If you are a clinician, know that breath VOC analysis is progressing from proof-of-concept to clinical validation. Owlstone's LuCID and EVOLUTION trials represent the furthest-along clinical programs. Ask your pulmonology and oncology colleagues whether any active breath biopsy trials are recruiting at your institution. Several are.

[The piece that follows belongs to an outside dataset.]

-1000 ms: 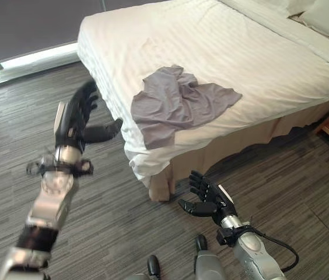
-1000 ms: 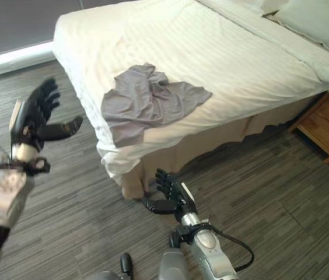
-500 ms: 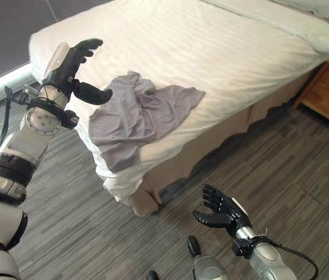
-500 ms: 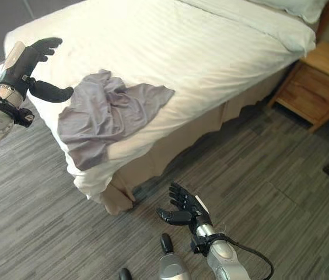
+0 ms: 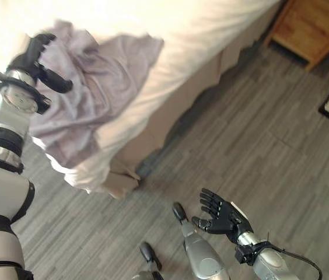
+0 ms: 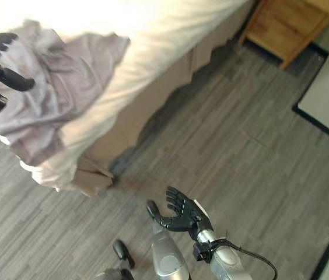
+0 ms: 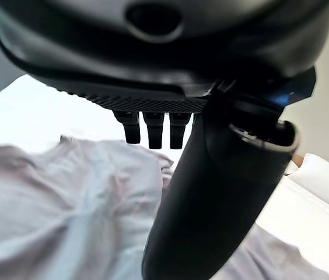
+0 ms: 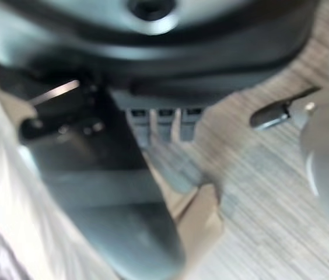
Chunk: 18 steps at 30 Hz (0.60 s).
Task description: Pick up bed clothes into laundry basket.
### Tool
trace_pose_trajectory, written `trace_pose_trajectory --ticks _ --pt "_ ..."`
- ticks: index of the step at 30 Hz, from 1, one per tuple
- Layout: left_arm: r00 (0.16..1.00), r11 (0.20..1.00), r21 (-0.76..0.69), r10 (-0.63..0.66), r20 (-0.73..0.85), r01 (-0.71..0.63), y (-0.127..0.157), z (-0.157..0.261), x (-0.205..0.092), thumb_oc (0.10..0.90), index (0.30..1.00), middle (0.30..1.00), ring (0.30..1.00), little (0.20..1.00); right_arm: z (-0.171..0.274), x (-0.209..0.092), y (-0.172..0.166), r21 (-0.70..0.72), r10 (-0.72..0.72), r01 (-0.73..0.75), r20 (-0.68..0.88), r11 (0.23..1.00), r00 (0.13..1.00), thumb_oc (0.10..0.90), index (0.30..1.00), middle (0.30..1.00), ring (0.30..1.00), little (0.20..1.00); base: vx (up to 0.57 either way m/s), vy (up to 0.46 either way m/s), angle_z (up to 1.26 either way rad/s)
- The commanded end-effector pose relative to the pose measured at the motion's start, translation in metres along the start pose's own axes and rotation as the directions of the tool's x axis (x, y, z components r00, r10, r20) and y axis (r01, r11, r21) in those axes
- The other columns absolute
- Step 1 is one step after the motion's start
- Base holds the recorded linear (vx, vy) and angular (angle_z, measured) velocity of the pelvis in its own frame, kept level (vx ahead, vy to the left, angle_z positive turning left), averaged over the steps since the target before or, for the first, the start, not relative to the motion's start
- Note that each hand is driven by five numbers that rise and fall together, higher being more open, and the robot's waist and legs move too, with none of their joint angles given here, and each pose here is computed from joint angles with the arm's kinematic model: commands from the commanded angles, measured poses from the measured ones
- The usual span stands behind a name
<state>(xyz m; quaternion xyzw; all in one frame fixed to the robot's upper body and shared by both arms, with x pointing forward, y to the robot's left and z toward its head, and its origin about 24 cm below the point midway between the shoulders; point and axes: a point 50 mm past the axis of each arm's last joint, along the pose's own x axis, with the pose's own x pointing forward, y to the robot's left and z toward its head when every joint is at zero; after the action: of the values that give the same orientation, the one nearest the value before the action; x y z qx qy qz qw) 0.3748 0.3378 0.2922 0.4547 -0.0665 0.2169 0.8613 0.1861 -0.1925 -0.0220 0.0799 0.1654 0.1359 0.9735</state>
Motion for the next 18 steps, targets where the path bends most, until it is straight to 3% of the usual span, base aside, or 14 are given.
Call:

If you are a patient or caregiver tracking a neurodegenerative condition, understand that skin sebum VOC changes in Parkinson's may precede motor symptoms by years to decades. The Manchester group's work with Joy Milne demonstrated detection of prodromal disease from sebum biomarkers that correlate with iRBD, a known Parkinson's precursor. A validated sebum screening test could transform Parkinson's from a disease diagnosed after irreversible neuronal loss to one caught during a window where future disease-modifying therapies might actually modify something.
The Bottom Line
The human nose contains roughly 400 types of olfactory receptors. Joy Milne's distinguished a neurodegenerative disease from a T-shirt. Haick's nanoarray uses fewer than a dozen sensors to classify 17 diseases from breath. A $7.50 Bosch chip running a CNN on a $10 microcontroller can, in principle, do the same thing. The sensing physics works. The machine learning works. The clinical evidence, while early, consistently points in the same direction across multiple groups, sensor architectures, and disease targets. What does not work yet is the last mile: regulatory pathways, drift correction at scale, and the massive training datasets needed to handle real-world confounders. These are engineering and institutional problems, not physics problems. They are solvable. The question is whether anyone will fund solving them for a device that costs $87 instead of $87,000.